Playing with Python Bytecode



https://github.com/ssanderson/pycon-2016



In [1]:
# (Open to Scott standing at podium, on title slide. Joe is hiding in the audience.)
#
# Scott: Hey everyone, thank you all for coming out today. We've just received word 
#        from Joe and Scott via text message that they're not going to be able to 
#        make it today due to a freak scheduling accident.  But we know that you were
#        all super excited to learn about Python bytecode, so I'm gonna try to do my
#        best to give the talk in their place.
#
# Scott: I took a look at their abstract a minute ago...it looks like they 
#        were going to explain CPython's internal code representation, they were
#        going to show how to create a function "from scratch" (whatever that means),
#        and they were going to show how to change the bytecode of Python functions
#        at runtime.
#        
#
# Scott: Okay, so it sounds like this talk is supposed to be about mucking 
#        with compiled Python functions. I guess that means we need a function 
#        to muck with.

def add(a, b):
    return a + b
add(1, 2)


Out[1]:
3

In [2]:
# Scott: We've got our add() function. There must be some way for us to access
#        its bytecode if we're going to play with it.
#        All the magic stuff in Python starts and ends with double
#        underscores.  Maybe we can find the bytecode.

# add.__<TAB>
# add.__code__
# add.__code__.co_<TAB>
# add.__code__.co_argcount
# add.__code__.co_consts
add.__code__.co_code

# Scott: These don't really look like printable characters.
# Scott: Maybe we can understand these better if we look at the byte values as integers.


Out[2]:
b'|\x00\x00|\x01\x00\x17S'

In [3]:
print(list(add.__code__.co_code))

# Scott: Hrm. There's definitely some structure here.  
#        I see (124, 0, 0) followed by (124, 1, 0). Maybe one of
#        these corresponds to 'a' and the other corresponds to 'b'?
#        (confused noises)
#
# Scott: I think I'm a little out of my depth here.  Is there anyone in the audience that
#        knows how bytecode works?
#
# Joe stands in audience, wearing a 'BYTECODE EXPERT' shirt.  
# He turns to face the audience, looking around to see if anyone 
# else will answer the call to action.
#    
# After a moment, he shrugs and says:
#
# Joe: Well, **I'm** actually a Certified Bytecode Expert.
#
# Scott: Great, why don't you come on up here. 
#        Can we get a mic for him? (Joe is already mic'ed)
#
# Joe: It's okay, I brought my own.

# (Joe scrambles up onto the stage.)

# Scott: Wait, you brought you're own micr--

# Joe: Let's get back on track here. You were going in the right direction.
#      The integers in that list are the instructions
#      that the interpreter executes when you call add().
#      There's actually a built-in module for displaying them 
#      in human-readable form.
#      Why don't you import 'dis'?

# import this

# Scott: <starts reading>
# Joe: No, not 'this': dis.  It's the 'disassembly' module.
# Scott: Ah.

import dis

# Joe: You can do `dis.dis` of a function to show the disassembly.

dis.dis(add)

# Scott: What does all this mean?

# Joe: The dis function prints a human-readable representation 
#      of the instructions in the code object.
# 
#      1. There are 8 bytes in that code object, but there are only 4 instructions:
#         LOAD_FAST, LOAD_FAST, BINARY_ADD, RETURN_VALUE.

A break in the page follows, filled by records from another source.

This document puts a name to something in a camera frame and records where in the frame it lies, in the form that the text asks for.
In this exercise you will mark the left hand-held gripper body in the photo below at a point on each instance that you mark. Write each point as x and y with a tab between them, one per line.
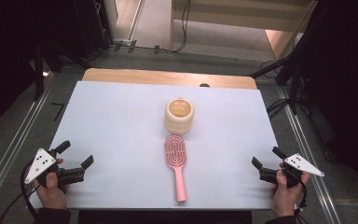
40	164

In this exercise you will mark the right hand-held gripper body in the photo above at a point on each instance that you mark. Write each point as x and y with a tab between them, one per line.
303	165

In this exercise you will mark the person's left hand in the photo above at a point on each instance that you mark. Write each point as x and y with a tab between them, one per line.
51	193

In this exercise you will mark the person's right hand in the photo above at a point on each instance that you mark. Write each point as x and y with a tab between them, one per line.
284	197

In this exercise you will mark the white table mat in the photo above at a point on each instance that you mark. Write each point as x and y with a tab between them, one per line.
121	124

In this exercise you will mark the black metal stand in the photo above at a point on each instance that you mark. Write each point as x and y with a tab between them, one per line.
38	71
293	77

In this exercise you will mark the pink hairbrush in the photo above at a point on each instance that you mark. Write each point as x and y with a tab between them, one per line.
176	152

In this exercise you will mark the cream ribbed cup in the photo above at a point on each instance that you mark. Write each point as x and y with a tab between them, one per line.
179	116

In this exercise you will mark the person's dark clothing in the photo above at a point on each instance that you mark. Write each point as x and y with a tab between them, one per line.
164	217

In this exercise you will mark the dark curtain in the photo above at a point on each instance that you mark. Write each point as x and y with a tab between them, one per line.
3	46
351	77

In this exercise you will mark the wooden table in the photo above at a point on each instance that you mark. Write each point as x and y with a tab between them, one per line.
167	77

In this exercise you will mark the aluminium floor rail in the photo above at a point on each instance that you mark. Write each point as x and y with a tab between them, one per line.
304	149
15	146

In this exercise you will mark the light wooden frame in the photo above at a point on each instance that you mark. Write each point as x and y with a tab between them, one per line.
230	15

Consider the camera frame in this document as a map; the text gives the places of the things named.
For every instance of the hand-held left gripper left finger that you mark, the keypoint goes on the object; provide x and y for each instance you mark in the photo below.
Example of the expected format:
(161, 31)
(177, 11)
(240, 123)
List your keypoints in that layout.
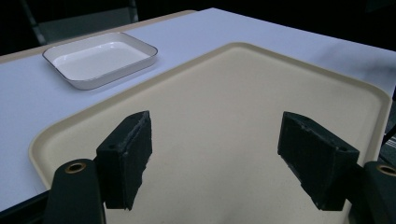
(124, 161)

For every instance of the white rectangular dish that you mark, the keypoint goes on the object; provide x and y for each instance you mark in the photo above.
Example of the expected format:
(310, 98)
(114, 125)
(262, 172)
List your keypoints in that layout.
(99, 60)

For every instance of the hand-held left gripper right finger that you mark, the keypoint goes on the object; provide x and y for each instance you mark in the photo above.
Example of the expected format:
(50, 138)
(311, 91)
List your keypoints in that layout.
(314, 161)

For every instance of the beige plastic tray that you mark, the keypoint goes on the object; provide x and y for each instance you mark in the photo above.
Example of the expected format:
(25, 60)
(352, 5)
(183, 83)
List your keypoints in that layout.
(224, 124)

#      2. The first three bytes in the list correspond to the first LOAD_FAST. 
#         The second three bytes
#         correspond to the second LOAD_FAST, the last two bytes correspond to the BINARY_ADD
#         and RETURN_VALUE, respectively.

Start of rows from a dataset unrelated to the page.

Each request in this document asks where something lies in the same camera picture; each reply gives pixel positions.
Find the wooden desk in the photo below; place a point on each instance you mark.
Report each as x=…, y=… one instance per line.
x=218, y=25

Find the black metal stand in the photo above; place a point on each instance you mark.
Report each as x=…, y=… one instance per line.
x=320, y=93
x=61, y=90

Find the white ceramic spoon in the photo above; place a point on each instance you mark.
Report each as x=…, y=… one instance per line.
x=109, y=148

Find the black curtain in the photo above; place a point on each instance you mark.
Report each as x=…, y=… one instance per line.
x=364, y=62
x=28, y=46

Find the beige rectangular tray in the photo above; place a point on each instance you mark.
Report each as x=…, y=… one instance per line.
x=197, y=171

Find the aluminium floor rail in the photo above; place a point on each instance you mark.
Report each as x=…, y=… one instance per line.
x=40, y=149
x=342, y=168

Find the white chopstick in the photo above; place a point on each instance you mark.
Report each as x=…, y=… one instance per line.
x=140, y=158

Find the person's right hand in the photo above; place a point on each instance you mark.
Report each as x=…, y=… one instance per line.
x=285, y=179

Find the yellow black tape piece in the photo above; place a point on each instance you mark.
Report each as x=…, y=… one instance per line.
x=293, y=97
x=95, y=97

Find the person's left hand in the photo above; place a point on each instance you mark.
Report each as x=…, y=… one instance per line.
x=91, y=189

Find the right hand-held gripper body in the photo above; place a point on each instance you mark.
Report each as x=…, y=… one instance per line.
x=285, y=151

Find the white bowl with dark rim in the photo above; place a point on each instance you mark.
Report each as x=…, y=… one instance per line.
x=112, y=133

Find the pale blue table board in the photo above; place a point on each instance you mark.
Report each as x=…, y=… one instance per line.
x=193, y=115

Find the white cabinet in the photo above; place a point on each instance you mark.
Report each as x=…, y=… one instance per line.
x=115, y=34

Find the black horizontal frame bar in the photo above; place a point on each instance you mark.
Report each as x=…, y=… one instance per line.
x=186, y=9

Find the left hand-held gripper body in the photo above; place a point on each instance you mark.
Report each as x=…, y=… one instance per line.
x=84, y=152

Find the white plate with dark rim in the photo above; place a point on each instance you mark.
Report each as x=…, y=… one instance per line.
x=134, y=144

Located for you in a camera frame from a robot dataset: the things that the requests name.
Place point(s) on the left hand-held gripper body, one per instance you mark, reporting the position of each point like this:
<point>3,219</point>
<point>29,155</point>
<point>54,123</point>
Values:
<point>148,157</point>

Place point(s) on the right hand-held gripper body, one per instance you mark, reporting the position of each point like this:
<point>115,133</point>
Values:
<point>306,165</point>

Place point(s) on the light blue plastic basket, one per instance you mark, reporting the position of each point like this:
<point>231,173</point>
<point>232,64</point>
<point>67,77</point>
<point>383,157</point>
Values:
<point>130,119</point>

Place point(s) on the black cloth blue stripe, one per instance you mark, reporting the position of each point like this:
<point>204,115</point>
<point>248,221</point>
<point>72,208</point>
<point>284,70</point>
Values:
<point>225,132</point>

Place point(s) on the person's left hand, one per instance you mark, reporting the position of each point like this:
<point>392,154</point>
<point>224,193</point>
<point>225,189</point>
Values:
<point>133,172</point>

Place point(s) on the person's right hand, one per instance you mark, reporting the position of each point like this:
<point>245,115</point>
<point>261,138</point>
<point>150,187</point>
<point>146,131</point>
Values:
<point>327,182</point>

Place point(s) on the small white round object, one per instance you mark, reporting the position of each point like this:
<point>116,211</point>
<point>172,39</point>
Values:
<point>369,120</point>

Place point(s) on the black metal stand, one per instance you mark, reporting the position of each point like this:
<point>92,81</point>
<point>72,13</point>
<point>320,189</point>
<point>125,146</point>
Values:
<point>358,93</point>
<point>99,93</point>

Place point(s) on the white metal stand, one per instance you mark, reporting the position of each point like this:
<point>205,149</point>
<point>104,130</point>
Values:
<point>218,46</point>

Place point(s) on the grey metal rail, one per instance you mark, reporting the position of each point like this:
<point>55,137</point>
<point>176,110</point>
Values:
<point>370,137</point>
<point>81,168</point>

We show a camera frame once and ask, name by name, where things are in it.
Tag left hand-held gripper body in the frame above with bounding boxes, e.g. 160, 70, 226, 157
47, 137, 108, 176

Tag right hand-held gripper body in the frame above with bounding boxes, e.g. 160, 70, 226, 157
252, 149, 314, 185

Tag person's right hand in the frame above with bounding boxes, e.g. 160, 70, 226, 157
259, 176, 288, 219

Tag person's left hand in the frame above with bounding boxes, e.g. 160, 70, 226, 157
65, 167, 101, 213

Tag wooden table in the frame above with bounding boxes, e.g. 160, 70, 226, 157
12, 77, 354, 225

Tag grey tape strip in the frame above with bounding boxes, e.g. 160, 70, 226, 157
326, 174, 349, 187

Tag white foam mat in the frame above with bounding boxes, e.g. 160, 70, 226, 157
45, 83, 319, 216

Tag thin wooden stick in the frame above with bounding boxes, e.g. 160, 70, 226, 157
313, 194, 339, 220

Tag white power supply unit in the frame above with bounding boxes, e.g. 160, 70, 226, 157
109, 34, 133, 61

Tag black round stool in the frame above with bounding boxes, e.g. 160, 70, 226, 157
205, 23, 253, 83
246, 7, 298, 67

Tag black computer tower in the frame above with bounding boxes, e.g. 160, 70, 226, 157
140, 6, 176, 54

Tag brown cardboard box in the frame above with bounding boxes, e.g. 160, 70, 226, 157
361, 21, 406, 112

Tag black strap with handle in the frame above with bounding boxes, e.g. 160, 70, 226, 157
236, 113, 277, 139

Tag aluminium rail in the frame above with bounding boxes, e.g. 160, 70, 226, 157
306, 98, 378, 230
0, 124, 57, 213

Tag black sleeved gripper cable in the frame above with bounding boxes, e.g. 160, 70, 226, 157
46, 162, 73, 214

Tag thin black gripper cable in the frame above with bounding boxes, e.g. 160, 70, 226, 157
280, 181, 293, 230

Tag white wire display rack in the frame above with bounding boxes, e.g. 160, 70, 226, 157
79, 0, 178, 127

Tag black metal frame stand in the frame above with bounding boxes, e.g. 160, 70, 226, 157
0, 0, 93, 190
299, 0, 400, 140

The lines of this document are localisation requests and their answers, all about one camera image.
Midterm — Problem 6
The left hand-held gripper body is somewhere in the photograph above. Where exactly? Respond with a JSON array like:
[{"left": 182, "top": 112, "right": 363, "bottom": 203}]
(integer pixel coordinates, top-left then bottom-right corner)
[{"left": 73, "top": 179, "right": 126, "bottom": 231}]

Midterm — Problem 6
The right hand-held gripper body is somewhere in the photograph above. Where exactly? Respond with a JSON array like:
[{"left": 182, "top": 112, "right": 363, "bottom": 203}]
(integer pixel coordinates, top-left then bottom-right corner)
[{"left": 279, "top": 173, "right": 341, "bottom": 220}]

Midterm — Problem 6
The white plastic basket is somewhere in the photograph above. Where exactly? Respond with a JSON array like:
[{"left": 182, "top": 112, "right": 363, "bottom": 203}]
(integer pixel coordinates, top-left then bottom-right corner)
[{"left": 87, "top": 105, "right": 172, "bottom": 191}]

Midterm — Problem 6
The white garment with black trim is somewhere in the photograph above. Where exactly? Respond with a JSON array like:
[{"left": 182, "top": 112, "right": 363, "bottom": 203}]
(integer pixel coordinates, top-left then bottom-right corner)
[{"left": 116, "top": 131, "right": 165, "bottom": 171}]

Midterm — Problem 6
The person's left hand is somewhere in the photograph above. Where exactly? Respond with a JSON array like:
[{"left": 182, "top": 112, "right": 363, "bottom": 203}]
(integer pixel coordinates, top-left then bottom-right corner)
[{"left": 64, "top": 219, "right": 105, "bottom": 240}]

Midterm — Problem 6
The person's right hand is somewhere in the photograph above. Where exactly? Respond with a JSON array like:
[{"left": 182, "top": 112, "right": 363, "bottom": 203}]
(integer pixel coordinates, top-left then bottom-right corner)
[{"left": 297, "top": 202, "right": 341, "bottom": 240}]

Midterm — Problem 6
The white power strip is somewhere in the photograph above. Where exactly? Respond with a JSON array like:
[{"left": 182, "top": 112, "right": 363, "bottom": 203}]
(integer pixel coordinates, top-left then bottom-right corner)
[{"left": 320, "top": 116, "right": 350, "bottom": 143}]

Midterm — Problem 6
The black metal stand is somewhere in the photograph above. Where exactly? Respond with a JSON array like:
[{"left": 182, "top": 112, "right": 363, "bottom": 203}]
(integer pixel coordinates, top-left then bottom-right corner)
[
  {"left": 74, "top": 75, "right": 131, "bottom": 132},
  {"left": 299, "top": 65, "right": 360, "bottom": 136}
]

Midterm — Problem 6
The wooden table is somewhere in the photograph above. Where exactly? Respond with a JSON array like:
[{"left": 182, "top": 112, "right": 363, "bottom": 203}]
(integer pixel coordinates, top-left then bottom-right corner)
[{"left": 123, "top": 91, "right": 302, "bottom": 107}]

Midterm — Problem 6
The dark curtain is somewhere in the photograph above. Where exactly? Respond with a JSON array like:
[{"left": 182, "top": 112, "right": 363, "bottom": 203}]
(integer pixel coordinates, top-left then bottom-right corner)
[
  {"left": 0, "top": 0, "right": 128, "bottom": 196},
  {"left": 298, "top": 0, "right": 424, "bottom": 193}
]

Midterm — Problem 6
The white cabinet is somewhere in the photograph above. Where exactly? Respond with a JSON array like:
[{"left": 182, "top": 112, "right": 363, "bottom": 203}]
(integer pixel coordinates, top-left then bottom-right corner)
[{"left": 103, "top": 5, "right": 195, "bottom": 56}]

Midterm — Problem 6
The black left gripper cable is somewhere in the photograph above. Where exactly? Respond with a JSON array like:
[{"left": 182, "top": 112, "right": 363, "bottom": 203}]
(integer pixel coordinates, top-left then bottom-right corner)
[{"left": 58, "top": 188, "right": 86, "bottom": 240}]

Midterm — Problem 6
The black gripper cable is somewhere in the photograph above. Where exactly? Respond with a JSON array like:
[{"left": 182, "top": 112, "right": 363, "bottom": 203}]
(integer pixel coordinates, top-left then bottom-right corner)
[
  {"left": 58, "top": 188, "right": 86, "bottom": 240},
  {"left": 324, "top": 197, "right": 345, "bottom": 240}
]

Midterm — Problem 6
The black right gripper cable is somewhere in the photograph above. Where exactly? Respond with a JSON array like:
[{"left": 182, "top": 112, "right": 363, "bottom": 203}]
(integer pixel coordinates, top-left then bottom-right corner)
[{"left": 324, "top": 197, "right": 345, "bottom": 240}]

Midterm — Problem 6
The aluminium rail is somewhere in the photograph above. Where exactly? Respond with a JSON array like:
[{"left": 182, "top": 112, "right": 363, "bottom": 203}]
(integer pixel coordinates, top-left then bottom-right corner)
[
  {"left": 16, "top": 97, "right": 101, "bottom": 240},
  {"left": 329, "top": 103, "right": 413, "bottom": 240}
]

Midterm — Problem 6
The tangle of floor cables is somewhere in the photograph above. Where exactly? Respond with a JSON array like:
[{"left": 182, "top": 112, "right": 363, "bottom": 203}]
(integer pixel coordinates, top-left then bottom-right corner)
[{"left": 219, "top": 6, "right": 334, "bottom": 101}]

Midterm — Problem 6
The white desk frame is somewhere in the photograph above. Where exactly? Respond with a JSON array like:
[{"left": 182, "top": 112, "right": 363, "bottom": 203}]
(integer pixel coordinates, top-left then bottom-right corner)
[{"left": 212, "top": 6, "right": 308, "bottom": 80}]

# Scott: Why does LOAD_FAST get three bytes, but BINARY_ADD and RETURN_VALUE only get one?

# Joe: 3. The two bytes after 124 are the **arguments** to the LOAD_FAST instruction. They
#         tell the interpreter which local variable to load.  
#         (124, 0, 0) says to load local variable zero.
#         (124, 1, 0) says to load local variable one.
#
#      4. In general, whenever an instruction takes an argument, 
#         the next two bytes contain the argument to the instruction.

# Scott: Why are those one and zero? Don't we want to load a and b?

# Joe:   Argument instructions are usually represented as little-endian 16-bit integers.
#        For instructions with an argument, the last two dis columns show the value of the
#        argument as an integer, followed by the actual meaning of the argument.
#
#        In this case, dis says the first local variable is 'a' and the second local 
#        variable is 'b'.

# Scott: Okay. So LOAD_FAST of 0 tells Python to load 'a'. 
#        Where exactly are we loading it **to**?

# Joe:   LOAD instructions push values onto a stack where they can be 
#        manipulated by other instructions. The BINARY_ADD instruction 
#        doesn't have an argument in the bytecode because it always pops 
#        the top two values off the stack, adds them, and pushes the result 
#        back onto the stack.

# Scott: I think I understand:
# 
#        At the start of the function the stack is empty, we load a and b, 
#        and then we get to the BINARY_ADD. When we execute the add, we
#        pop 'a' and 'b' off the stack, add them together, 
#        and push the result back onto the stack. 
#        Finally, we hit the RETURN_VALUE instruction, which pops the top 
#        value off the stack and returns it to the caller.

# Joe: Perf.

# Scott: What are those numbers next to the instruction names?

# Joe: Those tell you where in the bytecode the instruction is located.
#      The first instruction starts at index 0, and the second instruction starts at index 3
#      because indices 1 and 2 were used for arguments.

# Scott: And 6 and 7 are next to each other because BINARY_ADD is one-byte instruction?

# Joe: Yep.

# Scott: What's the number on the top left

# Joe: That's the line number for the instructions on or below that line.
#      It's a little easier to see on a function with multiple lines.


[124, 0, 0, 124, 1, 0, 23, 83]
 21           0 LOAD_FAST                0 (a)
              3 LOAD_FAST                1 (b)
              6 BINARY_ADD
              7 RETURN_VALUE

In [6]:
# Scott: Ok...how about this?

def add_with_assign(a, b):
    x = a + b
    return x
dis.dis(add_with_assign)

# Scott: So this says that the first four instructions correspond to the fourth Python line,
#        and the next two instructions correspond to the 5th Python line.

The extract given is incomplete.